* _TASK GOAL_
If a picture appears in the records, leave it out and transcribe the rest exactly.

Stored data
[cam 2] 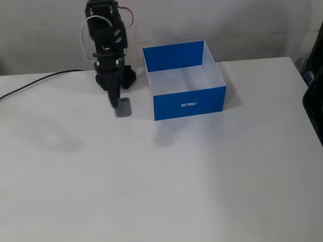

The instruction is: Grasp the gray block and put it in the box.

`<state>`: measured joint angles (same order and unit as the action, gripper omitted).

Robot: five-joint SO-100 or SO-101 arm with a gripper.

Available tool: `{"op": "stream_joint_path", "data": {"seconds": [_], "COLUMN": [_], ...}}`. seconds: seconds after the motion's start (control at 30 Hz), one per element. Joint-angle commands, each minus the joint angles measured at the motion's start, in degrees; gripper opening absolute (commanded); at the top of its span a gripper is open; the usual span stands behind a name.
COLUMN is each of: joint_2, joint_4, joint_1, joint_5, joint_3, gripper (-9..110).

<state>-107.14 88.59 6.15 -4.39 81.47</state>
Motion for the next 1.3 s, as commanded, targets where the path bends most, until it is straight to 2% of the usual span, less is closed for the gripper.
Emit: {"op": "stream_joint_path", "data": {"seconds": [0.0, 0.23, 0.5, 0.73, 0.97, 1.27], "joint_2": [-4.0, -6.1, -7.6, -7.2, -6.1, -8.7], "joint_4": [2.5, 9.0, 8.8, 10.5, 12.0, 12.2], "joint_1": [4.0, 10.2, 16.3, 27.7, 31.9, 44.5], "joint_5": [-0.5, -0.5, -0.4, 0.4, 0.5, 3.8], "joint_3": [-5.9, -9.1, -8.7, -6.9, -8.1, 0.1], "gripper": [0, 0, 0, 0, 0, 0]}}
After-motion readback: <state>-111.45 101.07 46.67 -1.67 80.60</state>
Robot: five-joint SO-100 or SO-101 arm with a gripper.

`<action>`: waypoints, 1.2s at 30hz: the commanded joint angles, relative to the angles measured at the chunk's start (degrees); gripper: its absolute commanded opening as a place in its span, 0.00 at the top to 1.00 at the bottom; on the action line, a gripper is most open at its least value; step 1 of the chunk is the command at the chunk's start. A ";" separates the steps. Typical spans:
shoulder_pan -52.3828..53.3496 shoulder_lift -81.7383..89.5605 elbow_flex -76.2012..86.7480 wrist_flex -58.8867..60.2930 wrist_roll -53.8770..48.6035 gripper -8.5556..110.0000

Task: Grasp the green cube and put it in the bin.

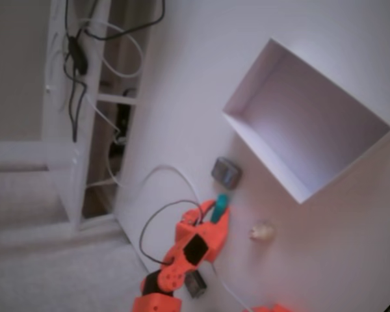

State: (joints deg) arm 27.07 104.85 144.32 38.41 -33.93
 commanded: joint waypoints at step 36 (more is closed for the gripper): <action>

* _EXERCISE SOLUTION_
[cam 2] 

The instruction is: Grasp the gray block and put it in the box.

`<state>`: measured joint angles (same order and unit as the action, gripper omitted).

Robot: five-joint SO-100 or SO-101 arm with a gripper.

Available tool: `{"op": "stream_joint_path", "data": {"seconds": [_], "COLUMN": [_], ...}}`. seconds: seconds after the motion's start (control at 30 Hz), one per element. Joint-angle commands, each minus the joint angles measured at the motion's start, in degrees; gripper opening absolute (commanded); at the top of its span a gripper is open; the usual span stands behind a name.
COLUMN is each of: joint_2, joint_4, joint_1, joint_5, joint_3, gripper (-9..110).

<state>-107.14 88.59 6.15 -4.39 81.47</state>
Motion for the next 1.3 s, as commanded, targets where the path bends most, until it is straight to 2% of the usual span, less is closed for the gripper.
Emit: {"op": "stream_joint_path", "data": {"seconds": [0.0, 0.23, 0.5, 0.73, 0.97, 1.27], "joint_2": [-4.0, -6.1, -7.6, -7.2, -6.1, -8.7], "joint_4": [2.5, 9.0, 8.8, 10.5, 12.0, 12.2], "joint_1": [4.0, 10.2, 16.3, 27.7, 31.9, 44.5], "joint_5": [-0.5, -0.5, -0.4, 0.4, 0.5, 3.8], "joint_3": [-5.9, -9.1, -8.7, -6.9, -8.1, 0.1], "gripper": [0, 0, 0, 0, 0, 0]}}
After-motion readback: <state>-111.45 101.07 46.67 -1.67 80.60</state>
Robot: five-joint SO-100 or SO-101 arm with a gripper.

`<action>`: waypoints, 1.2s at 30hz: the commanded joint angles, relative to the angles measured at the chunk's start (degrees); gripper: its absolute commanded opening as a place in its span, 0.00 at the top to 1.00 at the bottom; on the action line, a gripper is most open at its least value; step 1 of the chunk is the command at the chunk's start. A ";" separates the steps. Typical spans:
shoulder_pan -52.3828..53.3496 shoulder_lift -81.7383..89.5605 elbow_flex -76.2012..86.7480 wrist_flex -58.8867..60.2930 wrist_roll -53.8770..48.6035 gripper -8.5556..110.0000

Task: Grasp the green cube and put it in the bin.


State: (joints deg) arm 27.07 104.85 144.32 38.41 -33.93
 commanded: joint waypoints at step 36 (more is closed for the gripper): <action>

What the answer needed to say has been said.